Source material Block Start

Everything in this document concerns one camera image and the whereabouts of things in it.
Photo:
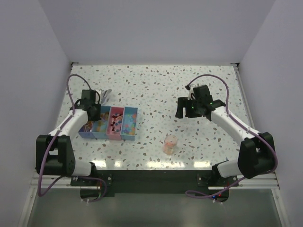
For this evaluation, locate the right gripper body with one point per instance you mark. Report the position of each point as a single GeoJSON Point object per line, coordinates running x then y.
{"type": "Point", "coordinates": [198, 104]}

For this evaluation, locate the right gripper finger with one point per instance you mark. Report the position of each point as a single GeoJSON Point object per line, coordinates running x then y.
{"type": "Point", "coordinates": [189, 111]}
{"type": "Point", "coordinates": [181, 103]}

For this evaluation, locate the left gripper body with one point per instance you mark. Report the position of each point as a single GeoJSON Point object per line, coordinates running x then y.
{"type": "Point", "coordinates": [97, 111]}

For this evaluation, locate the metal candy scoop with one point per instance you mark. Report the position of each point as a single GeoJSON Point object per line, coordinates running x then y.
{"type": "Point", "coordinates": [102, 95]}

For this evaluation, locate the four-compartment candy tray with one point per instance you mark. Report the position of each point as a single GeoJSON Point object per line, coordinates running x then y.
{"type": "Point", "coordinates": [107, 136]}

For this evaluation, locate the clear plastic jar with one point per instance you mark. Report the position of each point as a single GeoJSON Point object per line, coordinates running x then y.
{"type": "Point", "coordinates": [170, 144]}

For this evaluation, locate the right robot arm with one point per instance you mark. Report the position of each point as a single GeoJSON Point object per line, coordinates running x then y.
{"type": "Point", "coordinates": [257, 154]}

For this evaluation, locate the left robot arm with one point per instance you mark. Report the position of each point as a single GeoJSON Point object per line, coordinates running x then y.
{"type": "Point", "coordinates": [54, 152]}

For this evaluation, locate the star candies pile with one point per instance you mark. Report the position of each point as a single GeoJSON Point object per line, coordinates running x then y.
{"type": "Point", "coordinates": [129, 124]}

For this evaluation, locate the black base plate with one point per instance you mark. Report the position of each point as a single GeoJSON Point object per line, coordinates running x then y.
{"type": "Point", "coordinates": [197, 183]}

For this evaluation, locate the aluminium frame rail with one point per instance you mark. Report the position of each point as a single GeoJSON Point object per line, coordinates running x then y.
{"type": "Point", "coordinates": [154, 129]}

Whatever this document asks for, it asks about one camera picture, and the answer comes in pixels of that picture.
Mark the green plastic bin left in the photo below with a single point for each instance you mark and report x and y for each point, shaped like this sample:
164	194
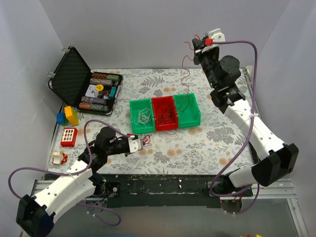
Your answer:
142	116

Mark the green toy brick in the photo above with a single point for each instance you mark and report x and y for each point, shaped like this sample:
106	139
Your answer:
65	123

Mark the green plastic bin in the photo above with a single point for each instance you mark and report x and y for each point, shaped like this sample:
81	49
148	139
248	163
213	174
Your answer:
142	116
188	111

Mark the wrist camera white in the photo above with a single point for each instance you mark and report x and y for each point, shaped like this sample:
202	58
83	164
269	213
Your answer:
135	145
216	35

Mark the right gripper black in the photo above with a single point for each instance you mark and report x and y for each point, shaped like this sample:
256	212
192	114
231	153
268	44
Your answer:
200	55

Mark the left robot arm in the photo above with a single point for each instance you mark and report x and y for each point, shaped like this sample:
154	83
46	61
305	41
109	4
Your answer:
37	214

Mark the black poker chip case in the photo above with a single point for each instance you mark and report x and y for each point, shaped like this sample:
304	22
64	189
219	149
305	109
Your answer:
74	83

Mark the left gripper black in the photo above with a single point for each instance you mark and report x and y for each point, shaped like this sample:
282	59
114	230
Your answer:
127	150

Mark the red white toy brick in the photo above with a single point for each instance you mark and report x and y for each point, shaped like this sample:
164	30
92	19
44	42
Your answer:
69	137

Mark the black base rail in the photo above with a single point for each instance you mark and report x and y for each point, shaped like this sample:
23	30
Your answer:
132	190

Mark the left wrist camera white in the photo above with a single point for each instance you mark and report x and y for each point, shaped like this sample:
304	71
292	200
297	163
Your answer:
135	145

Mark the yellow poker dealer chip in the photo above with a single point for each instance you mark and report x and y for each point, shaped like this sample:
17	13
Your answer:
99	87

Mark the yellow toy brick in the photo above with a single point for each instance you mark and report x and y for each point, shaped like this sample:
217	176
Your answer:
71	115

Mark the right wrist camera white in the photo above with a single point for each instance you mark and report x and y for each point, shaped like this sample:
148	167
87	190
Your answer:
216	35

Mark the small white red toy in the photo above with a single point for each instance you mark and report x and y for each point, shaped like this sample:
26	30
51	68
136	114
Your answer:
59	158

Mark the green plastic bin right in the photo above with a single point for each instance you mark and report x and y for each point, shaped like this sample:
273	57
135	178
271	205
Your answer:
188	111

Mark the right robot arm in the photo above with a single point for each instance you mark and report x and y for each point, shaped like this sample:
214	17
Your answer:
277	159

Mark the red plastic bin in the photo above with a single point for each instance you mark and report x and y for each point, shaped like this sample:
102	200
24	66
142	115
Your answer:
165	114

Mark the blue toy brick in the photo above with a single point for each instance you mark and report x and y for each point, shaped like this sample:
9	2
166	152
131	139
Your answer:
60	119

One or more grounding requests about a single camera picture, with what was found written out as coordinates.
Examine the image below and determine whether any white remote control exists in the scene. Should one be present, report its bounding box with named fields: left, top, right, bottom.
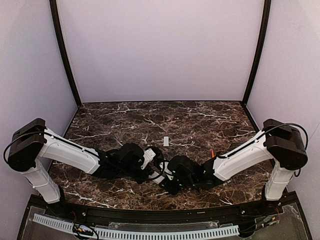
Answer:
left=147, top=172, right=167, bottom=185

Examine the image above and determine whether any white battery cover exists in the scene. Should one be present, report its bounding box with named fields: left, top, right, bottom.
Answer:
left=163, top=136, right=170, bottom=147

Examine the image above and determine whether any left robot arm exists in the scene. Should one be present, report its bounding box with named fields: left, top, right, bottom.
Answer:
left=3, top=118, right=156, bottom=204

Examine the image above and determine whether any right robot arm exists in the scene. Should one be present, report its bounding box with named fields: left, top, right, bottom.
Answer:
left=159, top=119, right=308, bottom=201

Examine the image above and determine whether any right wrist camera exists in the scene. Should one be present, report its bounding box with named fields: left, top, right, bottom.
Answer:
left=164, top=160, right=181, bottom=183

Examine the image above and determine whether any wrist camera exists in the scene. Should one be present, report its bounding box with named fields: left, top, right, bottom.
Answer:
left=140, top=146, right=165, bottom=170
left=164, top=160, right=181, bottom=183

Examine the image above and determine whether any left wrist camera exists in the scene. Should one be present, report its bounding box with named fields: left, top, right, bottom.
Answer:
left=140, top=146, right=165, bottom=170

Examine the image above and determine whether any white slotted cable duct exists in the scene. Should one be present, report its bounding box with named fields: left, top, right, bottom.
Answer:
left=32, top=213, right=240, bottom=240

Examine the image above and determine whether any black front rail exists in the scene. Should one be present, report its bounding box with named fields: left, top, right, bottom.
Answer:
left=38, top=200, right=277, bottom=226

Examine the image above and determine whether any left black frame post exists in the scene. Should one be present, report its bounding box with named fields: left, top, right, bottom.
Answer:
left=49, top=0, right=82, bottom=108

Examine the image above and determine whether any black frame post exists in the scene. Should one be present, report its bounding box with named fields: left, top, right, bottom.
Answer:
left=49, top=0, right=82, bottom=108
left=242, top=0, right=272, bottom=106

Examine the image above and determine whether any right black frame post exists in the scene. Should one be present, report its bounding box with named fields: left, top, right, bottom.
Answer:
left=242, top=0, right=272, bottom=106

Source material Block End

• **What you need to do**
Tally the lines of the entries above that hold the word "document"; the number is the whole answer.

• **Response below**
2